Its Echelon system was said to be an open window on to all that transpired in commerce and politics. Or was it? Hersh claims that the advent of strong cryptography and fibre optics has rendered the NSA useless and impotent. India's nuclear test was a complete surprise to the US: Iraq routinely baffles the US and UN weapons teams and terrorist suspect Osama bin Laden dodges every effort to bring him in, mainly because the NSA can no longer get the goods it once routinely procured.

Hersh's story, reprinted online by the cryptography site Cryptome, has unleashed a buzz on the crypto-oriented Net. Some claim the story is just another piece of NSA disinformation aimed at deflecting public attention from its real skullduggery. Others aren't so sure.

Many knowledgeable observers have noted that, in the never-ending race between code-makers and code-breakers, the code-makers have lately been pulling far ahead. Simon Singh's latest tome, The Code Book, traces cryptography from the Romans to modern public-key systems, and makes the point that the technology of certain epochs has favoured one side and then another.

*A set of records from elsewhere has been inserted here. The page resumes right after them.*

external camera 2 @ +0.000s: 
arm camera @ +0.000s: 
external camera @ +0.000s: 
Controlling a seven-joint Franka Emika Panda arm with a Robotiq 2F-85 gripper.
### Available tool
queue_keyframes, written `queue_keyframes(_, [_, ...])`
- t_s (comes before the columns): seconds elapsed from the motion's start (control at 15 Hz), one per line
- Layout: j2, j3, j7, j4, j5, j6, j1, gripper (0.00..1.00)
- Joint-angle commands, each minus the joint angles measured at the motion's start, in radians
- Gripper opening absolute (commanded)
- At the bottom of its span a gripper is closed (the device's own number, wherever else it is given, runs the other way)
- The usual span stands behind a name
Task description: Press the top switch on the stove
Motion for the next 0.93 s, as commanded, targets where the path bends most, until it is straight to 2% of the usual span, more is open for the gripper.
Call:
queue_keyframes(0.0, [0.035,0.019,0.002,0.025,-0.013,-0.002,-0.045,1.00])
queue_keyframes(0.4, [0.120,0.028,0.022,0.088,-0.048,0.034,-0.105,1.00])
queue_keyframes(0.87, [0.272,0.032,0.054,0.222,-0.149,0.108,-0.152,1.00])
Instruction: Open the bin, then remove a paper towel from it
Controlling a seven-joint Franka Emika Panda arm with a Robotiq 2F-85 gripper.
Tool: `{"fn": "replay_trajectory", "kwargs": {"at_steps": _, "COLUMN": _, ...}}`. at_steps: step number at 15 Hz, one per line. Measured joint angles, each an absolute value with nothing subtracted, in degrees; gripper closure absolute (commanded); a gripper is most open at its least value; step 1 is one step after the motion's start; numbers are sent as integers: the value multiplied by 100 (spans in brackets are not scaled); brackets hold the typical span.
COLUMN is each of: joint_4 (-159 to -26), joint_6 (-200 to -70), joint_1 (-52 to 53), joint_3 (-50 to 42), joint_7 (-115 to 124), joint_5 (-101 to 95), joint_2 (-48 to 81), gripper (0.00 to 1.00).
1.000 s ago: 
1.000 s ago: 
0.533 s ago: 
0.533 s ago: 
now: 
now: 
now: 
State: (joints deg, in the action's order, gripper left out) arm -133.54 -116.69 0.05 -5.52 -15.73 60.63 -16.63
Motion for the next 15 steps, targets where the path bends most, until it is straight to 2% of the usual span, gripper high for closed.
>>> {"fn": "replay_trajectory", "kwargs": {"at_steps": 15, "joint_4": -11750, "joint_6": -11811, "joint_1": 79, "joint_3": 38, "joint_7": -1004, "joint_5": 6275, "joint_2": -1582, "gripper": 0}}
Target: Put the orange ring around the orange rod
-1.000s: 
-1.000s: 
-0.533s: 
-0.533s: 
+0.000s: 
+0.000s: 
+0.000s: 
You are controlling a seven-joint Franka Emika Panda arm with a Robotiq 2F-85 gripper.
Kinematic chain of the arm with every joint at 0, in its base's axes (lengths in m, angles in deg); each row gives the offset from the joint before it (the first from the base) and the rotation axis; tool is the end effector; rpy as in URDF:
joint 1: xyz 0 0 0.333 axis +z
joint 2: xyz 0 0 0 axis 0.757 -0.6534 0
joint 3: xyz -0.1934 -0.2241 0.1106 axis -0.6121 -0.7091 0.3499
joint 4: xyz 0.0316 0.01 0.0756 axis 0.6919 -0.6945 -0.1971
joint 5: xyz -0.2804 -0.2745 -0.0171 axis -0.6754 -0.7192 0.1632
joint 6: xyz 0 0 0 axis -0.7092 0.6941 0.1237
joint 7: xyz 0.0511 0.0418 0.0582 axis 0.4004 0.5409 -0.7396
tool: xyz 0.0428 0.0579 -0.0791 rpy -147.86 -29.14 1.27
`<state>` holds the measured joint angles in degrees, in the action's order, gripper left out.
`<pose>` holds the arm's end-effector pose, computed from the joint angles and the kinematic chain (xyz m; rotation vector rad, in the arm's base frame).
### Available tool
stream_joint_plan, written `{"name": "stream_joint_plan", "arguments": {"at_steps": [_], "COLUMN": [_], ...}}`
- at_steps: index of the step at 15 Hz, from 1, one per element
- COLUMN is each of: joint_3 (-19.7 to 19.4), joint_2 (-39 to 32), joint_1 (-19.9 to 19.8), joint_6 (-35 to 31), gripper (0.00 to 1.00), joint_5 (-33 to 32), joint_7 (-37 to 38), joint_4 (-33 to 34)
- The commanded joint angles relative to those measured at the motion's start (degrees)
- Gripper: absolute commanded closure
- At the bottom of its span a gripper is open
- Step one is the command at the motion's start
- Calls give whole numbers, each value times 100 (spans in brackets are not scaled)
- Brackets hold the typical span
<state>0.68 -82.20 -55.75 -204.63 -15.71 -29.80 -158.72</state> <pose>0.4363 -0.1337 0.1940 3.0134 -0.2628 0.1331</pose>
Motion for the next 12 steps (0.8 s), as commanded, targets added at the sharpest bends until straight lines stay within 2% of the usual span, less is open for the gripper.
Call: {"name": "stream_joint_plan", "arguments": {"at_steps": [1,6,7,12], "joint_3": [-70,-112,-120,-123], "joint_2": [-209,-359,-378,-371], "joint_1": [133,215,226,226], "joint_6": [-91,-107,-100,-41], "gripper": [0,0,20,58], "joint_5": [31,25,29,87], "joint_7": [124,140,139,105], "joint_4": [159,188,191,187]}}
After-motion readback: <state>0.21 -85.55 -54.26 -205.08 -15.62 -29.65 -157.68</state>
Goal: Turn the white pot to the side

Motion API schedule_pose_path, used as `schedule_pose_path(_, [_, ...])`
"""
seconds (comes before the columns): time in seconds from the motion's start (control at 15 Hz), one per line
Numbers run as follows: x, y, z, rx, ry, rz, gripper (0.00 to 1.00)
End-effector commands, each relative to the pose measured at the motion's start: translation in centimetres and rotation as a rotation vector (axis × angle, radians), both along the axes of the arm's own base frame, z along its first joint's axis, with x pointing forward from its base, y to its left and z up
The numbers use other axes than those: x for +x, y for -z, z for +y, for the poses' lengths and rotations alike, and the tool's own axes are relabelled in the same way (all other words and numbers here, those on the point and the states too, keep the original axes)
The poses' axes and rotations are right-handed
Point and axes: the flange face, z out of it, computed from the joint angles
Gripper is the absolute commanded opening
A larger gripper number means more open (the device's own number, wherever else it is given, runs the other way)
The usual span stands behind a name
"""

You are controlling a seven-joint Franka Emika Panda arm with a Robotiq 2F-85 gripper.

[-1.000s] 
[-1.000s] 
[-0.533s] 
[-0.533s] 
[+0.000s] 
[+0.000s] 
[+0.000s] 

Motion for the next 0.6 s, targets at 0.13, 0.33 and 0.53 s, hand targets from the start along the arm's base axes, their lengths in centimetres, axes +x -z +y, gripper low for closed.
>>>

But never have the code breakers been at such a loss. True, there have been some well-publicised attacks on encryption in the last few months, including one Net-based project that used screensavers on thousands of computers to break the relatively low-level encryption that the US Government, for one, would have allowed in its citizen's hands.

But world governments and terrorists have no plan whatsoever to use low-level crypto. They use the real thing: industrial-strength, long-key encryption. And they send those messages over fibre-optic lines that are much harder to tap than old-fashioned copper wires and radio transmissions. It's just this inability to cope that has led to the US government's ill-starred efforts to outlaw strong crypto. If we can't break their codes, we'll tell them they can't use codes. Sort of like shaking a finger at a machine-gun-toting terrorist and saying: "Don't you dare fire that thing!"

Pandora's box is open. Anyone can download free crypto software that should defy the best efforts of code breakers for the next decade or so.

And strong crypto may not be the biggest issue the NSA faces. Bletchley Park's legendary code-breakers realised their biggest problem was not necessarily the German Enigma machines but the sheer volume of intercepts. The Germans generated thousands of messages daily. Most were routine but occasionally the haystack held a precious needle upon which the success of the Allied war effort might hang.

Today, the problem is much worse. Global prosperity has built a system where torrents of information flow. A single telco switch in London or Tokyo may hourly handle more traffic than moved in a year during the Second World War. The volume hides a single message better than the ciphers of generations past. Indeed, one new scheme that relies on hiding bits of plaintext messages in the Internet's flow, may prove as secure as any advanced cipher.

As I watch the dawn redden the sky over nearby Stanford University, home of many modern crypto breakthroughs, I can't help wondering if the world will be worse, or better, if private things stay private.